**Task directions**
Give back the whole listing below exactly.

**Information shown**
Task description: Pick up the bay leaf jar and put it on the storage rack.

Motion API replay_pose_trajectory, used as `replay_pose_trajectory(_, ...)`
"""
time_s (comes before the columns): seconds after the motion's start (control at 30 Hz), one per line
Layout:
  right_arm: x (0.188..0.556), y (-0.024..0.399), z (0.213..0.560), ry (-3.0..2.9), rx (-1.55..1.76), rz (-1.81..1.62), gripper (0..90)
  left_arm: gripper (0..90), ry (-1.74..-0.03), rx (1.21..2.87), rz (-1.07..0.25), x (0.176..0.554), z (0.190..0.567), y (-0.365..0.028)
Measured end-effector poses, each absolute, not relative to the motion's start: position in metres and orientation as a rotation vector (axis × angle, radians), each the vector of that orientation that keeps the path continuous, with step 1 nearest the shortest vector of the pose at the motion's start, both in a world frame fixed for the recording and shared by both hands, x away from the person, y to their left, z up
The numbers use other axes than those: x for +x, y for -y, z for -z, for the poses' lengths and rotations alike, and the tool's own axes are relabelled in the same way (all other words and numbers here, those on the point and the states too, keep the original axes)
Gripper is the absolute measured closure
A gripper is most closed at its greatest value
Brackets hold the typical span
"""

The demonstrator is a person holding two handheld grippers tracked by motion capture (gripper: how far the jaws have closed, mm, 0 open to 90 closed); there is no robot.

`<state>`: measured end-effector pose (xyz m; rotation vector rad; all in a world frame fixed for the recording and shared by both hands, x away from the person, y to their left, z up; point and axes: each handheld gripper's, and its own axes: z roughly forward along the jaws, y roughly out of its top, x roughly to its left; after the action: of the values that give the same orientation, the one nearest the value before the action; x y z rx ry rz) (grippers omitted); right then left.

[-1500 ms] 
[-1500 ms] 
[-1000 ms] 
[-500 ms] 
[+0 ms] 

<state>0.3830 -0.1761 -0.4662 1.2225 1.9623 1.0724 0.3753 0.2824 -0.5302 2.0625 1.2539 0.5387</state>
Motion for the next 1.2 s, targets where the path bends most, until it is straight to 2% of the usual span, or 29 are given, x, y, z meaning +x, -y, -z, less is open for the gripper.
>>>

**Response to the exercise**
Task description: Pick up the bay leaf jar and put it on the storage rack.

Motion API replay_pose_trajectory, used as `replay_pose_trajectory(_, ...)`
"""
time_s (comes before the columns): seconds after the motion's start (control at 30 Hz), one per line
Layout:
  right_arm: x (0.188..0.556), y (-0.024..0.399), z (0.213..0.560), ry (-3.0..2.9), rx (-1.55..1.76), rz (-1.81..1.62), gripper (0..90)
  left_arm: gripper (0..90), ry (-1.74..-0.03), rx (1.21..2.87), rz (-1.07..0.25), x (0.176..0.554), z (0.190..0.567), y (-0.365..0.028)
Measured end-effector poses, each absolute, not relative to the motion's start: position in metres and orientation as a rotation vector (axis × angle, radians), each the vector of that orientation that keeps the path continuous, with step 1 nearest the shortest vector of the pose at the motion's start, both in a world frame fixed for the recording and shared by both hands, x away from the person, y to their left, z up
The numbers use other axes than those: x for +x, y for -y, z for -z, for the poses' lengths and rotations alike, and the tool's own axes are relabelled in the same way (all other words and numbers here, those on the point and the states too, keep the original axes)
Gripper is the absolute measured closure
A gripper is most closed at its greatest value
Brackets hold the typical span
"""

The demonstrator is a person holding two handheld grippers tracked by motion capture (gripper: how far the jaws have closed, mm, 0 open to 90 closed); there is no robot.

`<state>`: measured end-effector pose (xyz m; rotation vector rad; all in a world frame fixed for the recording and shared by both hands, x away from the person, y to their left, z up; point and axes: each handheld gripper's, and its own axes: z roughly forward along the jaws, y roughly out of its top, x roughly to its left; after the action: of the values that give the same orientation, the one nearest the value before the action; x y z rx ry rz) (grippers omitted); right then left.

[-1500 ms] 
[-1500 ms] 
[-1000 ms] 
[-500 ms] 
[+0 ms] 

<state>0.3830 -0.1761 -0.4662 1.2225 1.9623 1.0724 0.3753 0.2824 -0.5302 2.0625 1.2539 0.5387</state>
Motion for the next 1.2 s, targets where the path bends most, until it is straight to 2% of the usual span, or 29 are given, x, y, z meaning +x, -y, -z, less is open for the gripper.
>>>

This output is complete, and the exercise is done.